_Your goal_. Copy word for word the lines of the records below, beginning at the one with "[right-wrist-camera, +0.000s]" and finishing at the one with "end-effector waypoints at", ends included, but none of the pictures.

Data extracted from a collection
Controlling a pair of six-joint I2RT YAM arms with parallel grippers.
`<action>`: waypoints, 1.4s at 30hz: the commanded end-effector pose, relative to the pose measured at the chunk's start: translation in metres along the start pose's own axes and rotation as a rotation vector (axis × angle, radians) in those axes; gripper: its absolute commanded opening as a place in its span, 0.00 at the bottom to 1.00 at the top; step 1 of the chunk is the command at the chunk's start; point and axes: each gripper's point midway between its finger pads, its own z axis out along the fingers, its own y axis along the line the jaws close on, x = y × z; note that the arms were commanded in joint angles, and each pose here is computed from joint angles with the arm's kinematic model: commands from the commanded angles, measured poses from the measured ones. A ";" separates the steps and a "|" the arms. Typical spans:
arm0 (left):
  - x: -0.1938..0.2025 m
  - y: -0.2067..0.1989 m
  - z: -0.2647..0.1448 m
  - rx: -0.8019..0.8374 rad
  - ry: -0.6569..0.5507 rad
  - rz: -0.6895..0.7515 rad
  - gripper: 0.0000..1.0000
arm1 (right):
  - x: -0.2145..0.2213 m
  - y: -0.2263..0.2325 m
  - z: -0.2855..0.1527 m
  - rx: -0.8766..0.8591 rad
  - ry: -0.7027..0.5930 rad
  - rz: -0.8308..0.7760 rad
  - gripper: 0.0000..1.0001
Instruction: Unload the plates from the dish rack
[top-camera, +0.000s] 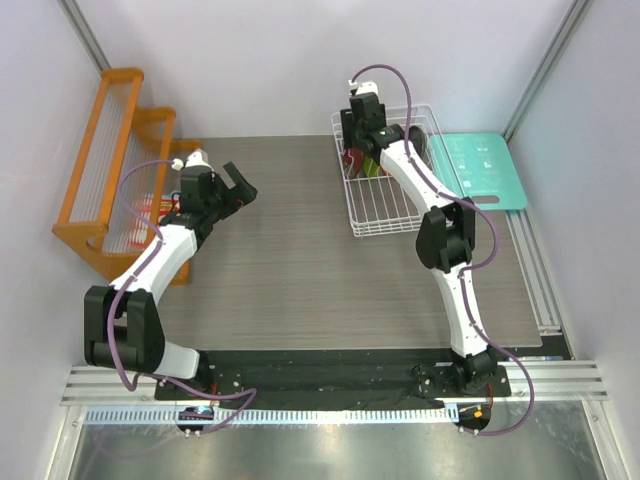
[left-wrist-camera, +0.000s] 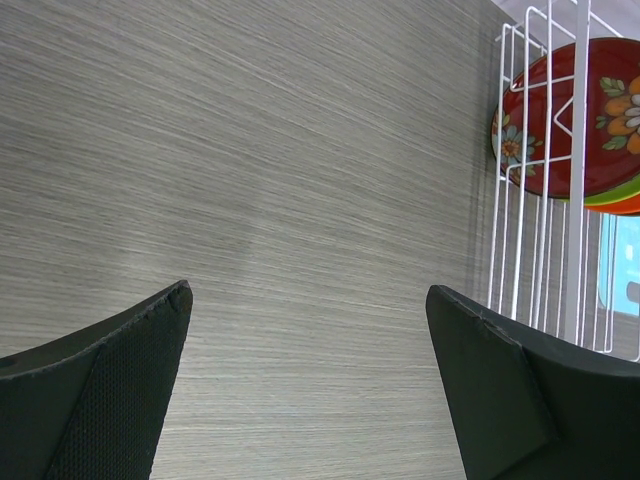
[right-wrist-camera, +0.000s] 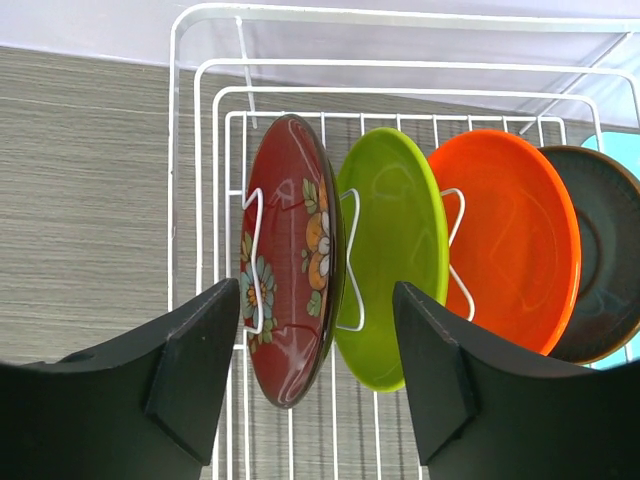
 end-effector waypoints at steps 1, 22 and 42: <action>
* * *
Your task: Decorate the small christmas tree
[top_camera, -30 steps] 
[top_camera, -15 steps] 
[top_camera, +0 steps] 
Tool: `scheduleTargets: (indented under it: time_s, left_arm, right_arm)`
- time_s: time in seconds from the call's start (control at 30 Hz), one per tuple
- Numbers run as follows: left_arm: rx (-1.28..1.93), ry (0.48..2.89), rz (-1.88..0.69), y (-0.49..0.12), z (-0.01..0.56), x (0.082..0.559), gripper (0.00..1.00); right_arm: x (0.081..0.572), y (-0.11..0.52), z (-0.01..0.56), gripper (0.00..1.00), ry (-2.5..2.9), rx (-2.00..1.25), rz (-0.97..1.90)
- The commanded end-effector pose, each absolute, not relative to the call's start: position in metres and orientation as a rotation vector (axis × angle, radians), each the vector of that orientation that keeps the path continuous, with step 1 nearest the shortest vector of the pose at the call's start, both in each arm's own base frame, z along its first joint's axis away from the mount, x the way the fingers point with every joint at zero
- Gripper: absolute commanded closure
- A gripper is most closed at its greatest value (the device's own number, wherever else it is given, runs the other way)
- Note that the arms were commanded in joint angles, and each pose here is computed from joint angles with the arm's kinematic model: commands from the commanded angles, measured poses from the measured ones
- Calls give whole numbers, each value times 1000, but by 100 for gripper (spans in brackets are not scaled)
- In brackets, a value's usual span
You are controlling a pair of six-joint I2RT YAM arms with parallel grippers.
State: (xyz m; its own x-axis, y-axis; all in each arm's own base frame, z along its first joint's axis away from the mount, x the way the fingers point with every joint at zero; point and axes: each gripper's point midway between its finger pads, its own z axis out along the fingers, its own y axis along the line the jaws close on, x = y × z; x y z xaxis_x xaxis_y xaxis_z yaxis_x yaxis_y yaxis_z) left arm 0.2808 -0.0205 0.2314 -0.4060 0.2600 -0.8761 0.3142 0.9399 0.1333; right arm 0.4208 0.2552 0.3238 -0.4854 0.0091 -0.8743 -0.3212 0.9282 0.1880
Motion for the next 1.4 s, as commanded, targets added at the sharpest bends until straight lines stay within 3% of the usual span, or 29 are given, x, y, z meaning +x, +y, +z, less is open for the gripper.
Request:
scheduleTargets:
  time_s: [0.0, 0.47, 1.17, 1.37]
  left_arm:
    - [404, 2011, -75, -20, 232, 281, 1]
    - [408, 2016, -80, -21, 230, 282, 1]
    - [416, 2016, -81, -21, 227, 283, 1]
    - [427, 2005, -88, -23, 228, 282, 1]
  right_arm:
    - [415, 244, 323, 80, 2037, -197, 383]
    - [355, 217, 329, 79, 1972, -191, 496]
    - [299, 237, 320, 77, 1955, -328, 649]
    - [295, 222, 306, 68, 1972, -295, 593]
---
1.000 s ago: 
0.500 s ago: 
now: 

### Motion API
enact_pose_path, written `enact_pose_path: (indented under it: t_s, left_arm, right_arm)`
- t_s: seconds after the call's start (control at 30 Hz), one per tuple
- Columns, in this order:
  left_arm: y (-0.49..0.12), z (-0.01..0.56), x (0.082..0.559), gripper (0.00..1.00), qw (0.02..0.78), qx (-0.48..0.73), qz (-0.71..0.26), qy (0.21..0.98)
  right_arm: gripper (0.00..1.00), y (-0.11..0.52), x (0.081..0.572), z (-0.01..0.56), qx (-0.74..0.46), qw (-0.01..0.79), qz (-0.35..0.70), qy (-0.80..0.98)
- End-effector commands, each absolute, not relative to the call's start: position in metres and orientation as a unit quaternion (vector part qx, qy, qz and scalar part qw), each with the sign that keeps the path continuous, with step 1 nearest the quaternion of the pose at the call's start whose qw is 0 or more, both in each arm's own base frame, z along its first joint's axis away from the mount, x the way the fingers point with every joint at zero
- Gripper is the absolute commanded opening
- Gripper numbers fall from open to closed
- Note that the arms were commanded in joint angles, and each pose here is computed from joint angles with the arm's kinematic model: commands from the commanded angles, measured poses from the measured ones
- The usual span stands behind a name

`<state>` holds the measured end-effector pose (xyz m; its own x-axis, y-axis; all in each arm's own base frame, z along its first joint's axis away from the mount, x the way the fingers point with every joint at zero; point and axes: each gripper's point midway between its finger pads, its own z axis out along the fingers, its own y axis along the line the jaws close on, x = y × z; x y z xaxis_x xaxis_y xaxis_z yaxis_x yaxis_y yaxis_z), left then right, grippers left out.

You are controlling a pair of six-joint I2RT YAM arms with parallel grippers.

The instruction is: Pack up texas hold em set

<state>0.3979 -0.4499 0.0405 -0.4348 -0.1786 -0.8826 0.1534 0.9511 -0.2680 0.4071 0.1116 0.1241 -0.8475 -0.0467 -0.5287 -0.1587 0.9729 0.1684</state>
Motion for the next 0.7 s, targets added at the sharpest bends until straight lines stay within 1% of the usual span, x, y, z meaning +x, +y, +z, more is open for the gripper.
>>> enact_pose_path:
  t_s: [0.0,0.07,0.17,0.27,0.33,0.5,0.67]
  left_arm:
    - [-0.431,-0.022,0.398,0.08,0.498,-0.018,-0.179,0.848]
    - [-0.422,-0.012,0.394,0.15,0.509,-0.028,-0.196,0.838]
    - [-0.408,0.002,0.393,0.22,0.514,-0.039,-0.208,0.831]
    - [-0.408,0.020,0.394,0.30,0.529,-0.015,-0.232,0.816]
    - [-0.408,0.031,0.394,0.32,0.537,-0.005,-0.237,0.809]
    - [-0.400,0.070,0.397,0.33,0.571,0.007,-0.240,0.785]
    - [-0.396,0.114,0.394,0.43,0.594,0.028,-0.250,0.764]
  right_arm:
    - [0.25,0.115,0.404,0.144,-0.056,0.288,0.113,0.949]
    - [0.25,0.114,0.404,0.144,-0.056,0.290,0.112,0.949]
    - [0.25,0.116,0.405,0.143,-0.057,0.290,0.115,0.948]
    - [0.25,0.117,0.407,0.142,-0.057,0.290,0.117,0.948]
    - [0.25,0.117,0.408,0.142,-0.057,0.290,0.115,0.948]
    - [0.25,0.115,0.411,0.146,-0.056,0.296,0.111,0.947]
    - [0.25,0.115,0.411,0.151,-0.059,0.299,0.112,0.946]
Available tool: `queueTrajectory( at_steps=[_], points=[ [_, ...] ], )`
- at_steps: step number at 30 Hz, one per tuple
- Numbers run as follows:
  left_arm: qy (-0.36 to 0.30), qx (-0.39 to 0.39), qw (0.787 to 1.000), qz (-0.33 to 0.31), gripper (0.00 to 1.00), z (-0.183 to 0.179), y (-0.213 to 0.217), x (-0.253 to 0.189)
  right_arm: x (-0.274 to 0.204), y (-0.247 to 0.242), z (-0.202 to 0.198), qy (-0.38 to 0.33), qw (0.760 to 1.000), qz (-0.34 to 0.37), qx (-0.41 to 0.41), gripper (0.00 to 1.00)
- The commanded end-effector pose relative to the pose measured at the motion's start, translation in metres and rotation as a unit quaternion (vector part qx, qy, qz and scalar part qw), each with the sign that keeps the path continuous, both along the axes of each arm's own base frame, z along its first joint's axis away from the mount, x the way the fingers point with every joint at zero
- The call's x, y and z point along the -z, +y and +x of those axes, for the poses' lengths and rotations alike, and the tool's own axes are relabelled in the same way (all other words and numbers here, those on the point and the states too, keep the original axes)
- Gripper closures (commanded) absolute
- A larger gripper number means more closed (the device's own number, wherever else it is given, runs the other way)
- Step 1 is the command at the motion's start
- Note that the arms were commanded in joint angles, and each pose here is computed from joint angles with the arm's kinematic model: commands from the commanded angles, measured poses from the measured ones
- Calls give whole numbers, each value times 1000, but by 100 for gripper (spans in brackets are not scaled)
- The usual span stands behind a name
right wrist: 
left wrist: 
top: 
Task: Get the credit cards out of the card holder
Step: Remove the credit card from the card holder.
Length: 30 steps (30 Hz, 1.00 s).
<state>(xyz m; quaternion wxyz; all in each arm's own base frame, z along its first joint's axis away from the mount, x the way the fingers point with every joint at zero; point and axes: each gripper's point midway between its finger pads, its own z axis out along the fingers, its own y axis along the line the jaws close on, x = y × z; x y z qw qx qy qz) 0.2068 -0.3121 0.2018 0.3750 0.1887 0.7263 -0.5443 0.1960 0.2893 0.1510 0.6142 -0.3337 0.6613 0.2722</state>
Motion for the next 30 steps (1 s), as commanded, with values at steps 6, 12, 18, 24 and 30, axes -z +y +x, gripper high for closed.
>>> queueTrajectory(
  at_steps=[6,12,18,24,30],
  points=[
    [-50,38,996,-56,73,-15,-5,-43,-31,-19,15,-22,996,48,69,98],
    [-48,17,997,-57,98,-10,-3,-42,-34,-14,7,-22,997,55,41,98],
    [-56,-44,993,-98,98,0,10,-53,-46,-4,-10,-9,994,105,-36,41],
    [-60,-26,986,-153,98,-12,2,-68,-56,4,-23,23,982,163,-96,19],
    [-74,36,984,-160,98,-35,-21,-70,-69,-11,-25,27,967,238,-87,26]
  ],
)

_Exercise solution_.
[right-wrist-camera, +0.000s] 
 end-effector waypoints at steps 1, 22 and 42: <action>

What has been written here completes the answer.